From each of the three forecasting models described in the introduction, one expert is obtained: one from the generalized additive model (GAM), one from the curve linear regression (CLR) and a last one from the kernel approach based on wavelets (KWF). The experts are trained using the total training set from January 1, 2008 to August 31, 2011 described in the previous section. We calibrate the methods as presented in [4, 11, 25]. This starting set of three experts is denoted in the rest of the paper by E 0.
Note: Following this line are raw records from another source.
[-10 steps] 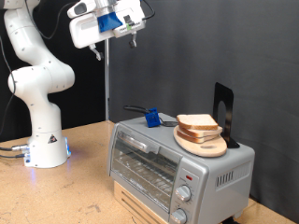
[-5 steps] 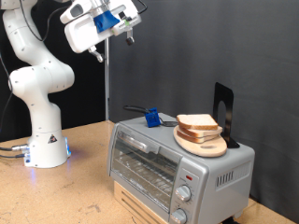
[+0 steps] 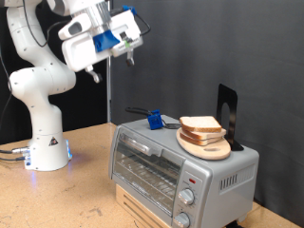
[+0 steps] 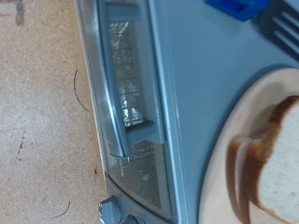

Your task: Make a piece of toast with the oven

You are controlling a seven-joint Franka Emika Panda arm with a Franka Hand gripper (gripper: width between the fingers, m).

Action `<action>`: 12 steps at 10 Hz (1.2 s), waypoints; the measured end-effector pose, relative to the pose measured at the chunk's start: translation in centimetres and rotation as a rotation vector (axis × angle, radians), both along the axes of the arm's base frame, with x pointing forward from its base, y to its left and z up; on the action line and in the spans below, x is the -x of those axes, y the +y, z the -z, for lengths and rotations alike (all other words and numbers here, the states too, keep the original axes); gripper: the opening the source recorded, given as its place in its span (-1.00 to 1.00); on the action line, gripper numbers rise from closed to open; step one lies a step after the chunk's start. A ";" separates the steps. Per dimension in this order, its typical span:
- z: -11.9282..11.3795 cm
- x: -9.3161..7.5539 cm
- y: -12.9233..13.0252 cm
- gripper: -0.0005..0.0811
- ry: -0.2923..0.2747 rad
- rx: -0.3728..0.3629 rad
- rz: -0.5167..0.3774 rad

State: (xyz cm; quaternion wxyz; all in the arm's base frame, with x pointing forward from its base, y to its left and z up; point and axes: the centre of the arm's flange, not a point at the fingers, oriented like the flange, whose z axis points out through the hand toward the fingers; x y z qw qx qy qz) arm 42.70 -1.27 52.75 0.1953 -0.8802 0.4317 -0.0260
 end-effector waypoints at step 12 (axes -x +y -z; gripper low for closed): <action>7.1 1.2 -1.3 0.68 -0.005 0.078 -0.175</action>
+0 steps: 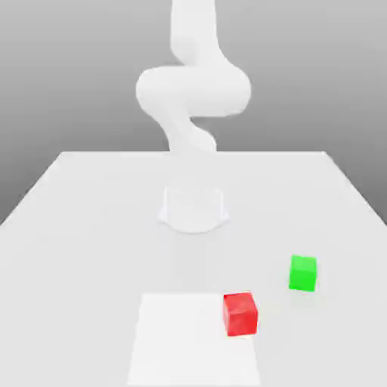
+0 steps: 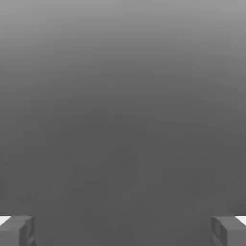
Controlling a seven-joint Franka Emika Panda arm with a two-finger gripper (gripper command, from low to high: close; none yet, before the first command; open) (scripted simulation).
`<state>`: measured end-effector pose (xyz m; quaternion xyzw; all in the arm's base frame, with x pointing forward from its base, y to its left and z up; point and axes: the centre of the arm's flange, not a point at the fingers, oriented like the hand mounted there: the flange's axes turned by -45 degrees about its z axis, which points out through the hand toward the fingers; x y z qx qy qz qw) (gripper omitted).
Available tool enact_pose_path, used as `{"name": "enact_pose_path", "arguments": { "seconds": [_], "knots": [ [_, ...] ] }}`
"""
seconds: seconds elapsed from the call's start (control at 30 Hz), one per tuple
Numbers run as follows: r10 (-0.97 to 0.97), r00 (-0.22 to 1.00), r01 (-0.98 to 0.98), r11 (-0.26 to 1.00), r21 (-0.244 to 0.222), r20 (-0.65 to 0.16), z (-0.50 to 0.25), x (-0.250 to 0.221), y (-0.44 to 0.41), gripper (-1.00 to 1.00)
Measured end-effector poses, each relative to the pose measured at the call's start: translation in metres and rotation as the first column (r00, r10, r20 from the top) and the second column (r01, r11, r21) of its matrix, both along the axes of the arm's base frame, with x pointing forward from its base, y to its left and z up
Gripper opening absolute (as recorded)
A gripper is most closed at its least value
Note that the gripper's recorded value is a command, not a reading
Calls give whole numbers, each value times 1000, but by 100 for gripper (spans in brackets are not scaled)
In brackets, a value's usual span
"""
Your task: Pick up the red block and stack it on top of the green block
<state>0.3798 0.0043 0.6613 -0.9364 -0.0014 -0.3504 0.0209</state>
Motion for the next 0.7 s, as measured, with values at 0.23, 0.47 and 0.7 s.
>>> {"name": "enact_pose_path", "arguments": {
  "seconds": [0.23, 0.47, 0.7],
  "knots": [
    [78, 961, -67, 997, 48, -264, -171, 62, 32, 0],
    [109, 862, -110, 994, 28, -495, -334, 52, 66, 0],
    [90, 755, -152, 988, -39, -649, -459, 5, 77, 0]
  ]
}}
Table 1 reports the performance obtained by mixing the three experts in E 0. It describes also the reference results of the corresponding benchmark oracles: the best expert in E 0, the best convex combination and the best linear combination. The best convex combination and the best linear combination obtain similar results with rmses of 629 MW. Due to confidentiality constraints, we cannot provide detailed characteristics of the observed electricity consumptions. The relative performance of the methods can be enjoyed by noting that mapes are around 1 %. A significant improvement in performance can be noted in comparison to the best expert which obtains 744 MW. This motivates the necessity of mixing these models whose forecasts bring different information.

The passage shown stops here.